Schede
L’episodio della Cena in casa di Simone è riportato nel Vangelo secondo Luca, alla fine del settimo capitolo: Uno dei farisei lo invitò a mangiare da lui. Egli entrò nella casa del fariseo e si mise a tavola. Ed ecco una donna, una peccatrice di quella città, saputo che si trovava nella casa del fariseo, venne con un vasetto di olio profumato e fermatasi dietro si rannicchiò piangendo ai piedi di lui e cominciò a bagnarli di lacrime, poi li asciugava con i suoi capelli, li baciava e li cospargeva di olio profumato. (Lc 7,36-39).
La grande tela (cm. 450x350), fa parte del ciclo cristologico commissionato da don Daniele Granchio, priore della Certosa, che per questa impresa convoca tra il 1644 e il 1658 alcuni degli artisti di maggior rilievo nel panorama bolognese. L’importanza della commissione non viene sottovalutata dal Sirani che decide di firmare e datare l’opera a caratteri capitali in basso a destra “GIO. AND. SIRANI 1652”, una scelta inconsueta nel percorso artistico del pittore. Dalla morte di Guido Reni sono passati esattamente dieci anni e Sirani pur conservando quella linea di classicismo reniano, assume un linguaggio più maturo dai toni solenni e una tavolozza vivace in linea con un colorismo neoveneto in voga nel quinto decennio bolognese. In particolare Sirani guarda a Paolo Veronese per l’ambientazione architettonica aperta su diversi piani prospettici e per le tinte brillanti dei panneggi, che con delicata cromia si associa ad una raffinata resa nei volti. In particolare si noti il mantello riccamente decorato e il vigore cromatico nei capelli e nel volto della Maddalena, inginocchiata ai piedi di Cristo: figura di altissimo impatto emotivo che sembra rapire lo spettatore in un atto partecipativo, come filo conduttore tra l’osservatore e la figura del Cristo. Sirani resta fedele all’iconografia biblica rappresentando Gesù alla tavola del fariseo Simone, mentre la “peccatrice” bagna con le lacrime e asciuga con i capelli i piedi del Cristo e li cosparge con oli profumati. Intanto Simone e gli invitati, davanti ad una tavola riccamente imbandita, si interrogano sul motivo che spinge Cristo a farsi toccare dalla Maddalena. Accanto al piede del fanciullo che porta i piatti, sulla destra dell’opera, è dipinta un’aragosta: all’epoca non c’era ancora una vera e propria distinzione tra i vari crostacei e questo elemento potrebbe essere un omaggio che il Sirani fa in onore al committente don Daniele Granchio.
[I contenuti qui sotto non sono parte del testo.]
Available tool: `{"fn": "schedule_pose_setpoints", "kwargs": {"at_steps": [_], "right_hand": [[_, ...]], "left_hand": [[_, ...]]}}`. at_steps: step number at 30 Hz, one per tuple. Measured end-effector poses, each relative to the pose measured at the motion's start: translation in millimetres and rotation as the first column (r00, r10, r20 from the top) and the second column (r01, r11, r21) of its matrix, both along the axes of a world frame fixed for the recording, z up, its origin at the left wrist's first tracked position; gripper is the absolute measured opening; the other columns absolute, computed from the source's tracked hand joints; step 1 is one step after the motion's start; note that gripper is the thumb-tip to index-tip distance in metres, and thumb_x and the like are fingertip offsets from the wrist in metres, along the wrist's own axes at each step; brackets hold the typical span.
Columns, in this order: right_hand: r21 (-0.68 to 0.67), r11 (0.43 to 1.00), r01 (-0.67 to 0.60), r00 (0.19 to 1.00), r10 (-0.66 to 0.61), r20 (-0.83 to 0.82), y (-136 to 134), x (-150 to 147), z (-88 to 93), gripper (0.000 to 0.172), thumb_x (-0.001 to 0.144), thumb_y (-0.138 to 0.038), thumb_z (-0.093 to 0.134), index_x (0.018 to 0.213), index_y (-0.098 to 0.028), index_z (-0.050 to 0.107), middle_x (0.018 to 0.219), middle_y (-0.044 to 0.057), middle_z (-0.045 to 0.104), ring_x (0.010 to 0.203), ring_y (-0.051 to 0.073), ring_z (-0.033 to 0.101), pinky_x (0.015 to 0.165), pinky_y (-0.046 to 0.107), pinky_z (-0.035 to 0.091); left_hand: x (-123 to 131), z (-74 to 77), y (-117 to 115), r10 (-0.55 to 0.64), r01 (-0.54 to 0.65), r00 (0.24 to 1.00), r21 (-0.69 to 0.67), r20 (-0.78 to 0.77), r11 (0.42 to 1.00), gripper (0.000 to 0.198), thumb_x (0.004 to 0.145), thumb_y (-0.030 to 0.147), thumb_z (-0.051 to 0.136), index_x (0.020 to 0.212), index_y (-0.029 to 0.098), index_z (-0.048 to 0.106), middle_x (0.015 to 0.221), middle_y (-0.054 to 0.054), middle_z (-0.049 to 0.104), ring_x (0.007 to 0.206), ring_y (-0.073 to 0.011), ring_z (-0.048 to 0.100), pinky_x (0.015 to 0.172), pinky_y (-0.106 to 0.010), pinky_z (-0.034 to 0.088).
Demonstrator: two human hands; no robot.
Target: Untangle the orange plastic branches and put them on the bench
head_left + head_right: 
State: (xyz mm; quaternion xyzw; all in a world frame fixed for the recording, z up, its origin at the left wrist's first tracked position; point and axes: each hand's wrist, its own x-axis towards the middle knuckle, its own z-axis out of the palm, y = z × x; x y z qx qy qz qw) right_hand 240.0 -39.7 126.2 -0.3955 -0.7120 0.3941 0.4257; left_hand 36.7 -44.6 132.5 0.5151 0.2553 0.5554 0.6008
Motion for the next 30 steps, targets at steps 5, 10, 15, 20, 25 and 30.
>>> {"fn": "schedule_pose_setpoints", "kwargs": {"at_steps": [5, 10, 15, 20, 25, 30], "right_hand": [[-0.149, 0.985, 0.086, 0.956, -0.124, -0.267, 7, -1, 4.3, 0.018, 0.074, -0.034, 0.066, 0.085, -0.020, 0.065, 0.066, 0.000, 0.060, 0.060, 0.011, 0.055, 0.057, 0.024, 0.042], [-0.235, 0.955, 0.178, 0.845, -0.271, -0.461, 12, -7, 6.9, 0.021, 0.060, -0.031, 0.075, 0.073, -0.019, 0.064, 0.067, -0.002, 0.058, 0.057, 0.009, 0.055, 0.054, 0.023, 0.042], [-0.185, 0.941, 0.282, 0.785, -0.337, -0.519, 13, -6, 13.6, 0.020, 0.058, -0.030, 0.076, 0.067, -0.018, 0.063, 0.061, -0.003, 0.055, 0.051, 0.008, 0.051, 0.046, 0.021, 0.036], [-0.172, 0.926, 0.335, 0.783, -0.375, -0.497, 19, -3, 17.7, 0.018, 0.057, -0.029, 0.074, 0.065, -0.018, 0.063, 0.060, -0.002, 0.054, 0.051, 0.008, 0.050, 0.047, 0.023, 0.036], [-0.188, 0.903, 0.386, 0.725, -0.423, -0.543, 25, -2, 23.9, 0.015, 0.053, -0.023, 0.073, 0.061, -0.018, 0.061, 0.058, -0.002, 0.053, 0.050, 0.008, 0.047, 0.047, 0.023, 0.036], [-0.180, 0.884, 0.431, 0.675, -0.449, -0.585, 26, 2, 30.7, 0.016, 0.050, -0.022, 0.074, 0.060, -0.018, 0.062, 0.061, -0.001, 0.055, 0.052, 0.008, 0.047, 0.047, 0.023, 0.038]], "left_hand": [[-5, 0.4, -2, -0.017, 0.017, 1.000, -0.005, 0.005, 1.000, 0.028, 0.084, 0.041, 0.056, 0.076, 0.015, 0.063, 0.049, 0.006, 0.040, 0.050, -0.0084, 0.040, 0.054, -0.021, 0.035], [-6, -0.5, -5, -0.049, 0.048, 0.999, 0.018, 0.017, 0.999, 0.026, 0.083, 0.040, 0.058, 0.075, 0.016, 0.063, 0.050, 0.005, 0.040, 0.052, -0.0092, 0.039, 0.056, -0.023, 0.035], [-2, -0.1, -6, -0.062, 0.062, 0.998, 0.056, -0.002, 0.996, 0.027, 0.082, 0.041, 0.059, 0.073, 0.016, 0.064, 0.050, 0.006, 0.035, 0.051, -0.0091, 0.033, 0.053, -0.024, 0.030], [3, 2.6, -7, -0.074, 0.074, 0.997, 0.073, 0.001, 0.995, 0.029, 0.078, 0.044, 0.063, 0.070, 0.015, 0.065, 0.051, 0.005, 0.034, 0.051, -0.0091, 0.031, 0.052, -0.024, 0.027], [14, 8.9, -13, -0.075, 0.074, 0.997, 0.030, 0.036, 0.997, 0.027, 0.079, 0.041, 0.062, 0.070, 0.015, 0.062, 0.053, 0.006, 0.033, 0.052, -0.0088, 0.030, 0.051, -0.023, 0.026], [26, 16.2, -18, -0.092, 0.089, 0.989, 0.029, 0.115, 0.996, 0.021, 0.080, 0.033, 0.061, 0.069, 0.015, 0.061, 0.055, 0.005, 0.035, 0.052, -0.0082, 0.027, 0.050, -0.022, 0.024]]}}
Dal restauro, eseguito dal Laboratorio degli Angeli, emergono dati tecnico artistici di particolare interesse su una superficie pittorica miracolosamente intatta. Sappiamo dalle biografie che Giovan Andrea prepara la sua tela con una imprimitura piuttosto spessa, mescolando gesso con terre rosso-brune, colla e olio, in misura tale da rendere l’impasto corposo e liscio. Come annota lo stesso Malvasia nei suoi appunti, il pittore prima di iniziare a dipingere lascia che il fondo sia ben asciutto per evitare che i colori scuri vengano assorbiti dalla mestica e perdano di consistenza e di vivacità. Infatti l’eliminazione dello spesso strato di sporco sul dipinto ha rivelato raffinati rapporti cromatici, anche se l'imprimitura spessa e l’impasto corposo hanno generato la naturale formazione della craquelure, dovuta all'invecchiamento delle vernici: soprattutto nel cielo, dove la grande campitura di colore è data con pennellate liquide e sovrapposte per velature, è visibile una "screpolatura" larga e pronunciata con andamento orizzontale. Dal restauro della tela emergono rari pentimenti, di cui uno però è significativo: il volto di Cristo in una prima versione era di profilo e durante l’esecuzione dell’opera il pittore ha invece deciso per una rappresentazione di tre quarti. Il cambiamento è visibile ad occhio nudo poiché durante l’asciugatura del colore le tinte chiare della prima versione del volto sono riaffiorate in superficie. Un’altra correzione è nelle ginocchia di Cristo e del fariseo, prima vicine e poi allontanate. Questa grande tela, come rilevato da Malvasia, sancisce la piena affermazione di Giovan Andrea Sirani nel contesto artistico del sesto decennio, in un rapporto volto ad integrare la cultura classicista di stampo reniano alle più innovative soluzioni barocche dei suoi contemporanei.